• _EXERCISE_: What you return should match the data exactly, from the first line to the last.

• _DATA SECTION_:
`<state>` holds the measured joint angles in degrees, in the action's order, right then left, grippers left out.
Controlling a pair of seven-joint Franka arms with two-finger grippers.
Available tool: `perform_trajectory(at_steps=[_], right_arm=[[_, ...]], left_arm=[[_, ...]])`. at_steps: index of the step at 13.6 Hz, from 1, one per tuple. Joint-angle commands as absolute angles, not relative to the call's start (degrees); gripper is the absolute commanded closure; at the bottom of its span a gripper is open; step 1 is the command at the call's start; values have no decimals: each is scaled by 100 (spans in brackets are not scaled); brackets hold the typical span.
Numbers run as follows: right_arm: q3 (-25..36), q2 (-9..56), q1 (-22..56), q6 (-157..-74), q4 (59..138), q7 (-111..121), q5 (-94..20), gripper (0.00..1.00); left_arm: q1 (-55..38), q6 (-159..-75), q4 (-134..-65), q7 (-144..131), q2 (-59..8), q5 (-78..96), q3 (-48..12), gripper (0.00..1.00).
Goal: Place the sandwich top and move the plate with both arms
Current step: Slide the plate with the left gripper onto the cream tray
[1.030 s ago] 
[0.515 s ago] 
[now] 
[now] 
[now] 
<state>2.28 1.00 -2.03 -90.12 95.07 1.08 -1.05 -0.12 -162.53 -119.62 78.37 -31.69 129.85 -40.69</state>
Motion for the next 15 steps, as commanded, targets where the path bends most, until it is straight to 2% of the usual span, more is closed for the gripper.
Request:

• _SOLVED EXERCISE_:
`<state>` holds the measured joint angles in degrees, in the action's order, right then left, grippers left out.
Controlling a pair of seven-joint Franka arms with two-finger grippers.
Available tool: `perform_trajectory(at_steps=[_], right_arm=[[_, ...]], left_arm=[[_, ...]])`. at_steps: index of the step at 13.6 Hz, from 1, one per tuple. Joint-angle commands as absolute angles, not relative to the call's start (degrees); gripper is the absolute commanded closure; at the bottom of its span a gripper is open; step 1 is the command at the call's start; values have no decimals: each is scaled by 100 (spans in brackets are not scaled); brackets hold the typical span.
Numbers run as follows: right_arm: q3 (-25..36), q2 (-9..56), q1 (-22..56), q6 (-157..-74), q4 (59..138), q7 (-111..121), q5 (-94..20), gripper (0.00..1.00); left_arm: q1 (-55..38), q6 (-159..-75), q4 (-134..-65), q7 (-144..131), q2 (-59..8), q5 (-78..96), q3 (-48..12), gripper (0.00..1.00).
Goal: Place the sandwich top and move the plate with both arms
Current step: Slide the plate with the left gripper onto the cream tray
[1.030 s ago] 
[0.515 s ago] 
[now] 
[now] 
[now] 
<state>2.28 1.00 -2.03 -90.12 95.07 1.08 -1.05 -0.12 -162.53 -119.62 78.37 -31.69 129.85 -40.69</state>
Motion for the next 15 steps, as commanded, targets where the path bends most, until it is straight to 2% of the usual span, more is closed for the gripper.
Request:

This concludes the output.